I didn’t close my eyes. I didn’t want to. Rather, I felt hot—a flush felt spreading outwards from my chest, crawling up my neck, and down into my belly. I felt powerfully drawn to the girl on the screen because—because, fuck, she was sexy, those tits, her legs, and wrapped up like that, the commodification of her beauty, that too was powerfully erotic.
In my heated discomfort, I squeezed my thighs together, and so did she; shifted in those towering shoes, and so did she; the illusion collapsed, the distance between us disintegrating and once again there was only me, or Cindy, and I felt a moment of dizzying confusion.

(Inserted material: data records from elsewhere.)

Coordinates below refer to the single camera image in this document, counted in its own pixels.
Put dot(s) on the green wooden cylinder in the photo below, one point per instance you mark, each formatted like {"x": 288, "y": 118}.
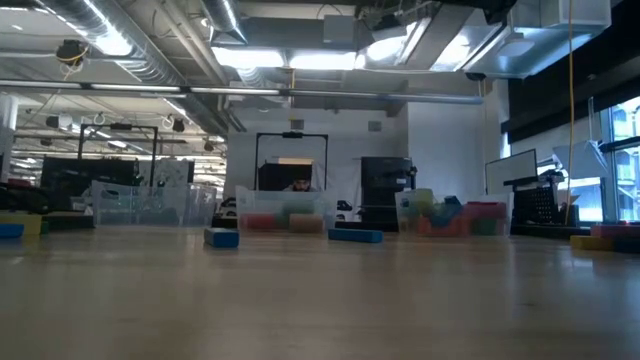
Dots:
{"x": 298, "y": 207}

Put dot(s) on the natural wood cylinder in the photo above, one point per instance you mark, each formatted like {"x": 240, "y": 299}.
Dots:
{"x": 306, "y": 223}

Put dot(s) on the blue wooden plank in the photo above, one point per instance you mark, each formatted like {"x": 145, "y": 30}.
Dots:
{"x": 355, "y": 235}
{"x": 221, "y": 238}
{"x": 627, "y": 246}
{"x": 11, "y": 231}

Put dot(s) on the light green arch block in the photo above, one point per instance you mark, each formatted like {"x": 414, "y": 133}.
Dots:
{"x": 421, "y": 200}

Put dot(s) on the red wooden block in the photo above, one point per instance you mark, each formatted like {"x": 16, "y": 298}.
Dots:
{"x": 440, "y": 229}

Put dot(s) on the blue arch block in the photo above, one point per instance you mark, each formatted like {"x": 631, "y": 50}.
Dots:
{"x": 446, "y": 210}

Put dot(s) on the red arch block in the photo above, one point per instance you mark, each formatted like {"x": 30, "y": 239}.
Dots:
{"x": 485, "y": 210}

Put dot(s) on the dark green arch block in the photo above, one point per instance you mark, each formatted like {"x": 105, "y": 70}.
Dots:
{"x": 484, "y": 227}

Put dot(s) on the blocks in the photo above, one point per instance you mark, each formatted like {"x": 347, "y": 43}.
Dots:
{"x": 617, "y": 230}
{"x": 590, "y": 242}

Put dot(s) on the person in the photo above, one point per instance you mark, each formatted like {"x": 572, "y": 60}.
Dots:
{"x": 300, "y": 185}

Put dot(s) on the clear plastic bin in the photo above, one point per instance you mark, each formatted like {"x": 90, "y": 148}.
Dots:
{"x": 270, "y": 202}
{"x": 505, "y": 210}
{"x": 150, "y": 205}

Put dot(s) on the tall black cabinet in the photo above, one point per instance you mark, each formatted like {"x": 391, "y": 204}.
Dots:
{"x": 385, "y": 185}

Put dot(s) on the bright ceiling light panel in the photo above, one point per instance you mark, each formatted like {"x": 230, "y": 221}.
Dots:
{"x": 320, "y": 60}

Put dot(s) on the grey ceiling box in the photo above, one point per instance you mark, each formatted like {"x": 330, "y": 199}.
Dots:
{"x": 339, "y": 29}

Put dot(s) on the white display board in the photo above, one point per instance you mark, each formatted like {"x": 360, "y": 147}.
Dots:
{"x": 510, "y": 170}

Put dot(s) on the long horizontal ceiling pipe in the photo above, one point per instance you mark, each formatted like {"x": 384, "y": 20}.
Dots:
{"x": 150, "y": 89}

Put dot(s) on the black perforated cart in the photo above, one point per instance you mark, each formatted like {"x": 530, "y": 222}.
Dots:
{"x": 542, "y": 205}

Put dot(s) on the black partition screen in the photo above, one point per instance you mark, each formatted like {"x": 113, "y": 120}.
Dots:
{"x": 85, "y": 180}

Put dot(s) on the narrow silver spiral duct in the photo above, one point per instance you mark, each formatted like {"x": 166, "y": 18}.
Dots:
{"x": 225, "y": 20}

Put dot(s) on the rectangular silver duct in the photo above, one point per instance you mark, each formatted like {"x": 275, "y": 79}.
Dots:
{"x": 530, "y": 50}

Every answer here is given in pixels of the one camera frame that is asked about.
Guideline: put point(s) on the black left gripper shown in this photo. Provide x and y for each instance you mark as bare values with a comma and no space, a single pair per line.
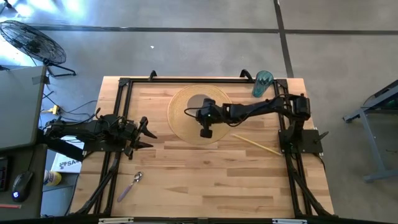
130,133

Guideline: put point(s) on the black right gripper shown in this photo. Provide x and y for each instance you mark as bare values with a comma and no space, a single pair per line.
210,116

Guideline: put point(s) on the grey bowl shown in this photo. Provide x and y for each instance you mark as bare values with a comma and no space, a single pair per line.
194,102

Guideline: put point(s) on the yellow chopstick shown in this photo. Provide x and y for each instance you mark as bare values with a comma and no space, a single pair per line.
256,144

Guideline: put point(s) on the teal plastic cup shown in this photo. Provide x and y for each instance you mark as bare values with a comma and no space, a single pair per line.
261,85

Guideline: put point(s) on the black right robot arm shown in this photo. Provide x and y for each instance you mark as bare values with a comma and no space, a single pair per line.
248,109

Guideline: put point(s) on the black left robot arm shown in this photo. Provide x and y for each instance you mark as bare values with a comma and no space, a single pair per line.
93,127

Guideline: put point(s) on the round yellow woven placemat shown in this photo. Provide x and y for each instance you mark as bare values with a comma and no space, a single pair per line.
180,124

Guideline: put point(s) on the white printed box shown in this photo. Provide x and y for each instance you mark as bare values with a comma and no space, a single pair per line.
66,165

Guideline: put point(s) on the black stand beam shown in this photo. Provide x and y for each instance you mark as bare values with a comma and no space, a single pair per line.
62,147

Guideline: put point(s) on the yellow power plug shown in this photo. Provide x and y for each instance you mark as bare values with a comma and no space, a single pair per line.
55,109

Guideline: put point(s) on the yellow bottle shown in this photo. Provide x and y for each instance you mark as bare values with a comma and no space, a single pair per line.
53,178

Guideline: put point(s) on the dark grey desk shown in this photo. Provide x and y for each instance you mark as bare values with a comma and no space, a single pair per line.
34,193

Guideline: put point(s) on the black computer mouse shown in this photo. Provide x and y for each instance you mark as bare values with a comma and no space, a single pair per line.
21,186

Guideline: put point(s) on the black floor fan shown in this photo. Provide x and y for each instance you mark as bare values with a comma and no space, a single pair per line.
34,43

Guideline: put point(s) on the black keyboard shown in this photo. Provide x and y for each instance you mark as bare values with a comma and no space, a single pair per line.
3,174

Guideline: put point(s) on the red pen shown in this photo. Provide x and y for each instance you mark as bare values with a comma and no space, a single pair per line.
9,206

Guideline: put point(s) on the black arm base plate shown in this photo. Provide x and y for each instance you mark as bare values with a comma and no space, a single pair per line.
102,149
311,140

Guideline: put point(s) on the white bracket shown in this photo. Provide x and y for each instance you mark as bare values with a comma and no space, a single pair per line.
115,220
289,221

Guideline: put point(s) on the black aluminium table frame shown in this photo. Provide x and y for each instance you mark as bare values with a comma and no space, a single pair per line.
292,186

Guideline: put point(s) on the grey metal table frame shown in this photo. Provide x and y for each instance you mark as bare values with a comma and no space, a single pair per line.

Before I could recover, a frame flickered to life next to the live feed: another image, again fed from an unseen camera, but frozen this time, a still life in ultra-high definition of a young woman in jeans and hoodie. This snapshot showed Cindy standing by the woman in stocks in the Empyrean. Gradually, the image drew closer to her face, focused on her green eyes. Pensive, chewing on her lower lip, Cindy contemplated the other woman and bizarrely, I yearned to know what she was thinking. Then, a third image appeared: Cindy flinching back from the strange man in the corridor, top hat and tails and cane, teeth bared in feral grin. Fourth: Cindy and the elegant dark woman, gold dress, diamond earrings, a study in feminine contrast.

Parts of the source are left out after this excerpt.